Hibs y la lección de Tynecastle: Carácter ante Malisheva
Raphael Sallinger, el portero de Hibs, estuvo el martes en la grada de Tynecastle viendo cómo su gran rival, Hearts, se despedía de la Champions League con estrépito. Un 2-0 en casa ante Sturm Graz, un 6-0 global, el peor marcador europeo a doble partido en la historia del club. Un aviso en letras mayúsculas a cualquier equipo escocés que se asome a Europa sin estar preparado.
Ahora, el austríaco quiere que esa humillación se quede al otro lado de la ciudad.
El jueves, en Easter Road, Hibs arranca con un 0-2 en contra ante Malisheva, un rival modesto de Kosovo, en la vuelta de la eliminatoria de clasificación para la Conference League. El escenario es claro: o reacción, o su propio capítulo vergonzoso en Europa.
Sallinger no fue a Tynecastle como espía ni como aficionado morboso. Fue por familia.
«Mi mujer trabaja para Sturm Graz como nutricionista, así que estaba claro que iba a ir a verla a Tynecastle», explicó el guardameta. Un detalle personal en medio de una noche dura para Hearts. «Ella no viene muy a menudo a Escocia. Estará también en nuestro partido mañana para apoyarme».
El portero vio de cerca la superioridad del conjunto austríaco y no se sorprendió. «Sturm es un muy buen equipo. Por supuesto hubo algunas conversaciones cuando supimos que jugaban contra Hearts, pero solo sobre pequeños detalles, nada especial. Estoy contento por ellos de que hayan pasado», añadió.
Mientras Hearts se desangraba en Europa, Sallinger tomaba nota de otra cosa: lo rápido que puede torcerse una eliminatoria cuando un equipo no responde al golpe. Esa es la trampa que quiere evitar Hibs tras la derrota en la ida ante Malisheva.

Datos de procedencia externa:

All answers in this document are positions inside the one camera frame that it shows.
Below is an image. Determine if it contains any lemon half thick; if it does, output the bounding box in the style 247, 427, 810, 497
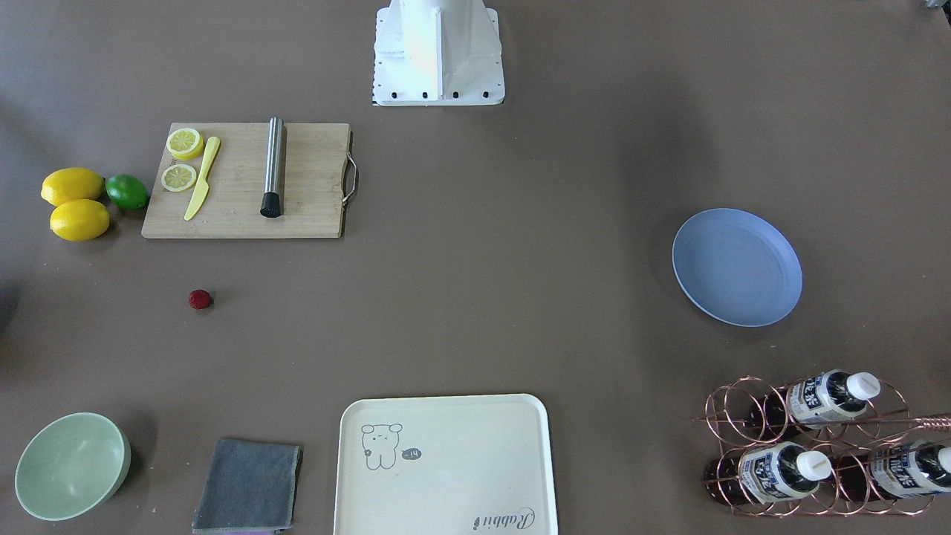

El 2-0 en Kosovo dejó cicatriz.
«Como grupo hablamos de muchas cosas que salieron mal en ese partido. Hay claramente aspectos en los que podemos mejorar, pero hemos trabajado muy bien esta semana», aseguró. No hay lamentos, sí autocrítica. Y una palabra que repite: carácter.
«Estos son los momentos en los que se puede ver qué carácter tiene este equipo y vamos a mostrar ese carácter mañana», advirtió.
No se trata del nombre del rival, insiste. No se trata del tamaño del club al otro lado del campo ni del país del que viene. Se trata de supervivencia europea.
«No importa contra qué equipo juguemos. El objetivo principal es pasar a la tercera ronda de la Conference League», subrayó el austríaco. Directo al punto: el resultado manda, la etiqueta del adversario es irrelevante.
Hibs sabe que no puede permitirse otro paso en falso. No frente a su gente. No después de ver cómo Hearts se derrumbaba bajo los focos europeos. «Tenemos que asegurarnos de ganar mañana. No queremos mirar demasiado hacia atrás al último partido. Todo lo que podemos hacer es mirar hacia adelante e intentar cambiar las cosas», remató Sallinger.
La lección de Tynecastle ya está escrita. Ahora Easter Road decidirá si Hibs la ha aprendido o está a punto de protagonizar el siguiente desastre europeo de la ciudad.